#### PROBLEM STATEMENT
The word to look for is "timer". Report every line of the entries below that has it.

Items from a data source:
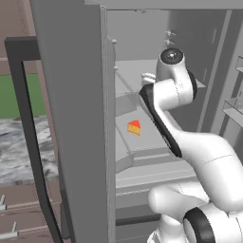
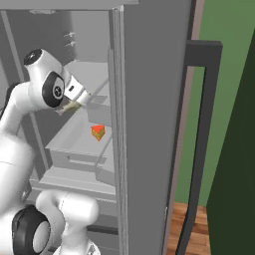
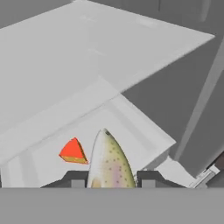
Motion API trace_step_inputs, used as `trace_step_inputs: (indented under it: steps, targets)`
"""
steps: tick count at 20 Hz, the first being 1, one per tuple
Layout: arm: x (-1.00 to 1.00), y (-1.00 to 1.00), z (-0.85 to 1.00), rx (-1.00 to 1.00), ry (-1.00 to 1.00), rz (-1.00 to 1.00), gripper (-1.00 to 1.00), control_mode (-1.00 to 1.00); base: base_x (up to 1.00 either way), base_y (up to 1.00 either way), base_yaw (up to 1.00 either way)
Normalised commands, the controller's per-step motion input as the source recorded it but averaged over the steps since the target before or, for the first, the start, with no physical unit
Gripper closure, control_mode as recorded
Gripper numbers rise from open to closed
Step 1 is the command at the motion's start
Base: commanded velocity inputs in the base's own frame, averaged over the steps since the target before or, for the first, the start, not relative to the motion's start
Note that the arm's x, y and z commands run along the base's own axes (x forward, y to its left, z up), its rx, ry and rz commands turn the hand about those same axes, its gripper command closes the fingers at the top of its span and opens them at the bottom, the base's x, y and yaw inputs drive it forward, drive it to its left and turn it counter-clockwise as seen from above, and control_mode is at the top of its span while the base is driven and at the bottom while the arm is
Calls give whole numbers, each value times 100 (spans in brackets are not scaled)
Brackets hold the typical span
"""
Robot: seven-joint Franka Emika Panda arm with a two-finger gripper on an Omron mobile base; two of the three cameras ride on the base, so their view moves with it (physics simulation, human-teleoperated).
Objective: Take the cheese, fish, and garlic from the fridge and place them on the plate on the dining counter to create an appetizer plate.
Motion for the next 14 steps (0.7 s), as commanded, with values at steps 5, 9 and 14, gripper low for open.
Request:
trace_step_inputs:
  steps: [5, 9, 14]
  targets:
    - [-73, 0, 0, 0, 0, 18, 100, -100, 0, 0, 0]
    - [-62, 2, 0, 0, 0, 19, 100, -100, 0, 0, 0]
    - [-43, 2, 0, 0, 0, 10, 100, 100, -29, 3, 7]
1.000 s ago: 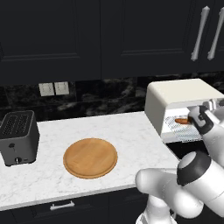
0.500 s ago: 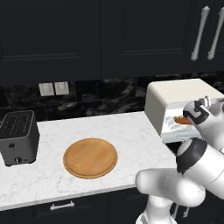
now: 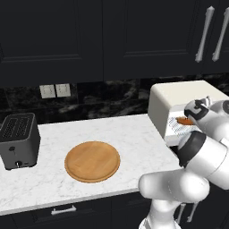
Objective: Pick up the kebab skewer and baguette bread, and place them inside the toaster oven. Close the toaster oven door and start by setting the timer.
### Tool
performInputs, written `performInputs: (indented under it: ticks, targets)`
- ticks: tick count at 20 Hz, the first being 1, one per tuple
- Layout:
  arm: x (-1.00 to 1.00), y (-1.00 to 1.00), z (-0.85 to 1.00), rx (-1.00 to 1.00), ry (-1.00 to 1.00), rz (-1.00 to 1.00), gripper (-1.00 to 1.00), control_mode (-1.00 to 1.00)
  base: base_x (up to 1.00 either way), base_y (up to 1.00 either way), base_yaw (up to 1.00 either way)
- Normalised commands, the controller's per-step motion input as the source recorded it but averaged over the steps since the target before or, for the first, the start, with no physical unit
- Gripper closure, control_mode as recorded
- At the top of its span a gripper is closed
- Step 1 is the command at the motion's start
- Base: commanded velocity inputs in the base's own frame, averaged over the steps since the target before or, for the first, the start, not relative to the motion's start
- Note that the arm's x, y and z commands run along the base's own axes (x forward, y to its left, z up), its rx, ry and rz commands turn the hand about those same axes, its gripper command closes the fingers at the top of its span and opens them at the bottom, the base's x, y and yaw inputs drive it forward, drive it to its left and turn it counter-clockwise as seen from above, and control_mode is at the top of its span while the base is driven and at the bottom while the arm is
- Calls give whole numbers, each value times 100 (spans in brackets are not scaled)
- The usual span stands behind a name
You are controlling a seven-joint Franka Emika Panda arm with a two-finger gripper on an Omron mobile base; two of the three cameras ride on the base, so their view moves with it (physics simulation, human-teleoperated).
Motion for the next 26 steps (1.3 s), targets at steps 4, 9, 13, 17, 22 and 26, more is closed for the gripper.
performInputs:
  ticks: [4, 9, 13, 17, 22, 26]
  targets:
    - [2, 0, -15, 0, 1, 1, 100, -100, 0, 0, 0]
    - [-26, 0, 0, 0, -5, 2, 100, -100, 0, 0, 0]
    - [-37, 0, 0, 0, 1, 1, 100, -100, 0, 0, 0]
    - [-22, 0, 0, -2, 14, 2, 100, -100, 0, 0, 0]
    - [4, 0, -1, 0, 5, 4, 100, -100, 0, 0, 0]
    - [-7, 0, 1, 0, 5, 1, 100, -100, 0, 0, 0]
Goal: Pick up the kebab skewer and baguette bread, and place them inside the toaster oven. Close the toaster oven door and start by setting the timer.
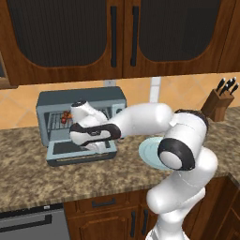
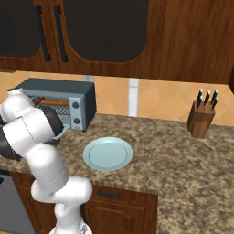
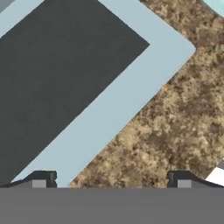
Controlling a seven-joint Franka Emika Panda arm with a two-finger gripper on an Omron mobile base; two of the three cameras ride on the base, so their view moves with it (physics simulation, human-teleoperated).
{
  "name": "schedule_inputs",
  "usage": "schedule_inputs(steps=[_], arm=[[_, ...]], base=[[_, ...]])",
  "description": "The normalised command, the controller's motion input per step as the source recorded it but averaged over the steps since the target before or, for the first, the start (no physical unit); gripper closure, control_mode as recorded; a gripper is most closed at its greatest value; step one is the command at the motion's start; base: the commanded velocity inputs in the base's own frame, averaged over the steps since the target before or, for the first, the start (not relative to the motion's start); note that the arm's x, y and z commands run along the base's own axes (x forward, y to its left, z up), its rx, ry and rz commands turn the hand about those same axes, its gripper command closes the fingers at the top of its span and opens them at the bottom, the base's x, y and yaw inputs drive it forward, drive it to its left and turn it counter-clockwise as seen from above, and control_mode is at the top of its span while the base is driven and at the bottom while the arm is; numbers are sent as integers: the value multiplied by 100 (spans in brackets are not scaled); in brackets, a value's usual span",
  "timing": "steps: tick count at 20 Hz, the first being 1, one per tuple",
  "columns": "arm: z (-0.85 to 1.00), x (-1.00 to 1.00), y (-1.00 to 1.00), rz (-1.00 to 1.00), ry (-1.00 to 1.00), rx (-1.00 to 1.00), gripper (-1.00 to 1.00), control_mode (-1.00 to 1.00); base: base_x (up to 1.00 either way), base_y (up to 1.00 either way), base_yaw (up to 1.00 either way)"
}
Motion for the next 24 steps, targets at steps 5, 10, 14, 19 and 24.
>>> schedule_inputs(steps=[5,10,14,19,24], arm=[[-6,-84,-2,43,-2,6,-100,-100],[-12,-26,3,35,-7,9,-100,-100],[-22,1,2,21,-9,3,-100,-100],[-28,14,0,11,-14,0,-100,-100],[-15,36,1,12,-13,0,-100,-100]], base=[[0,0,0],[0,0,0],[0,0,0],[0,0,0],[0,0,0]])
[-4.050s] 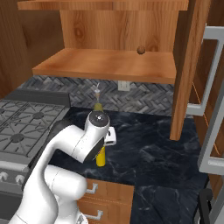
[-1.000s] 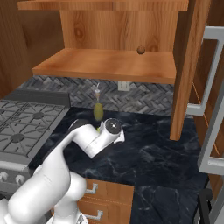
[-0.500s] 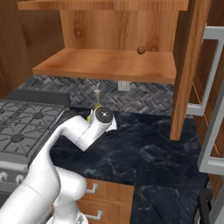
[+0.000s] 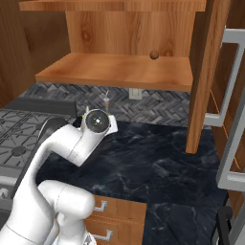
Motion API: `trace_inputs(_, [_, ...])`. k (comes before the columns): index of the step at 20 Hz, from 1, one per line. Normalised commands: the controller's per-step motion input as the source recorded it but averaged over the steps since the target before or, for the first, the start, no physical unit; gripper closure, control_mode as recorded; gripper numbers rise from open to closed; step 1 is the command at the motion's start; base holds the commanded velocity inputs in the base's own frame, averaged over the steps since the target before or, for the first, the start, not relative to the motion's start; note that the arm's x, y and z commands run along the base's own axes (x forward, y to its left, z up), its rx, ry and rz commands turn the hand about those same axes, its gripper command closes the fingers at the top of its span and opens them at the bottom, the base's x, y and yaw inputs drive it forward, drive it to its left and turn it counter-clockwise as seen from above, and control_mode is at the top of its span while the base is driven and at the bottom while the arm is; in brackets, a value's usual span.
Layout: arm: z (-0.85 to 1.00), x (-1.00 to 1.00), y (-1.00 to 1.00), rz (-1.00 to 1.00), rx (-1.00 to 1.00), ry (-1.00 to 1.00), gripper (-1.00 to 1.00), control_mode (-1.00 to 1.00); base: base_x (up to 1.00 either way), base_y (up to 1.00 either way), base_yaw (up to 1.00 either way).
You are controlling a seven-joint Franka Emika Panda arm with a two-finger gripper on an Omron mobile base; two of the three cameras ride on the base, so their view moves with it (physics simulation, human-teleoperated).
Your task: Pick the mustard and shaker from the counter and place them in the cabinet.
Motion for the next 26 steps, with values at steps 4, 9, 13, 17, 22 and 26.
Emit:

#### ANSWER SPACE
Objective: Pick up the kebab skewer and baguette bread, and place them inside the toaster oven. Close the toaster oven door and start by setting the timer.
Goal: Pick up the kebab skewer and baguette bread, and place them inside the toaster oven. Close the toaster oven door and start by setting the timer.

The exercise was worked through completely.